For different reasons you might want to create a completely new cluster, this can be for many reasons like:

  • Broken cluster
  • A test of patching the cluster
  • Major breaking change

Thanks to this XKF supports performing blue-green deployment on an entire Kubernetes cluster, this is applicable to both Azure and AWS. These docs are intended for both clouds, the main difference is in the naming.

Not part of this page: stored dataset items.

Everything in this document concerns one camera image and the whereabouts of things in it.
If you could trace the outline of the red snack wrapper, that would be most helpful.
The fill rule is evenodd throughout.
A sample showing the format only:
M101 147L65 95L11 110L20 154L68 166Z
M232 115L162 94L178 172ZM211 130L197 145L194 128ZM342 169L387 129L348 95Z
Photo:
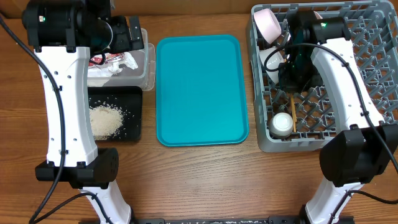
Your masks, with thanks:
M110 53L95 55L89 60L89 66L104 65L105 63L110 63L119 60L122 57L123 57L122 54L110 54Z

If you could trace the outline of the small white bowl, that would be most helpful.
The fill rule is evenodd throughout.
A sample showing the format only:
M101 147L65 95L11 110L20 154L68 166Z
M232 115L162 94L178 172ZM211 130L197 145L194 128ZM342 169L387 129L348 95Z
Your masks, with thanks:
M253 16L257 28L265 41L271 44L277 40L282 33L282 29L274 13L270 9L262 9L255 12Z

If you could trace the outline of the white paper cup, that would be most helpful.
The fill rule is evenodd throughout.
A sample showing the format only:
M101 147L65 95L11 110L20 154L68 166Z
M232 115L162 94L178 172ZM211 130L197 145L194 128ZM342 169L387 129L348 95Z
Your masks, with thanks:
M293 131L293 118L288 113L275 114L269 123L270 134L278 139L284 139Z

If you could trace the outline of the white rice pile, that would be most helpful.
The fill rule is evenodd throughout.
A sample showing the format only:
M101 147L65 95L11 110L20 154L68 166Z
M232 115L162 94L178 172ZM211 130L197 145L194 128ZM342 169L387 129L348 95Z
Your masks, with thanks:
M106 101L95 100L89 107L91 130L96 141L122 140L127 136L125 124L134 115L127 109Z

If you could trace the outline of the large white plate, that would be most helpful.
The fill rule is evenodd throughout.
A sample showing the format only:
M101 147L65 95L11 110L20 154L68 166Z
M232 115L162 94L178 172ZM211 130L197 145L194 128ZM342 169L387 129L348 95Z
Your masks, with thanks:
M317 11L314 11L315 17L317 19L323 19L321 15L319 15L319 13Z

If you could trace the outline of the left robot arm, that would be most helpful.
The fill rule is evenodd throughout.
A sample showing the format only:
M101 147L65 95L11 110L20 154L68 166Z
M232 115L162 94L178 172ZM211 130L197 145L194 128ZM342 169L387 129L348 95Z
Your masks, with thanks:
M135 223L116 182L118 152L98 148L93 137L87 76L94 55L143 49L139 18L113 16L109 1L30 1L22 23L40 67L49 127L37 180L68 182L101 223Z

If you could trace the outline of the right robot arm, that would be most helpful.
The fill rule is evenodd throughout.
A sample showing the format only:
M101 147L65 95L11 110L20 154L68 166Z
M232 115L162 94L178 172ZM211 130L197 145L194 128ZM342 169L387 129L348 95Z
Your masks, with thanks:
M397 126L386 124L354 59L351 32L342 17L319 19L313 11L287 18L290 40L279 85L287 92L313 86L319 75L335 117L336 136L320 151L323 180L300 211L298 223L337 223L344 206L362 187L395 164Z

Today XKS does not support any way of only doing blue-green deployment on a specific environment. If you need to perform blue-green deployment on QA you should do it in dev and prod as well. We think that the risk is too great that you by mistake get drift between the modules used in the different clusters.

Workflow​

We assume that the workloads on the clusters are stateless and can run multiple instances.

  1. Set up a new cluster in the target environment using Terraform
  2. Verify that the new cluster is functioning as intended
    • You will not be able to verify any ingress
    • You will not be able to use AZAD-proxy in the newly created cluster
  3. Change the TXT DNS records over to the newly created cluster
  4. Verify that the ingress traffic is migrated to the new cluster and it is working as intended
  5. Destroy the old cluster using terraform

DNS migration​

You can find a small small script bellow to make the migration of DNS easier. As always use at your own risk and make sure that you understand what the script does.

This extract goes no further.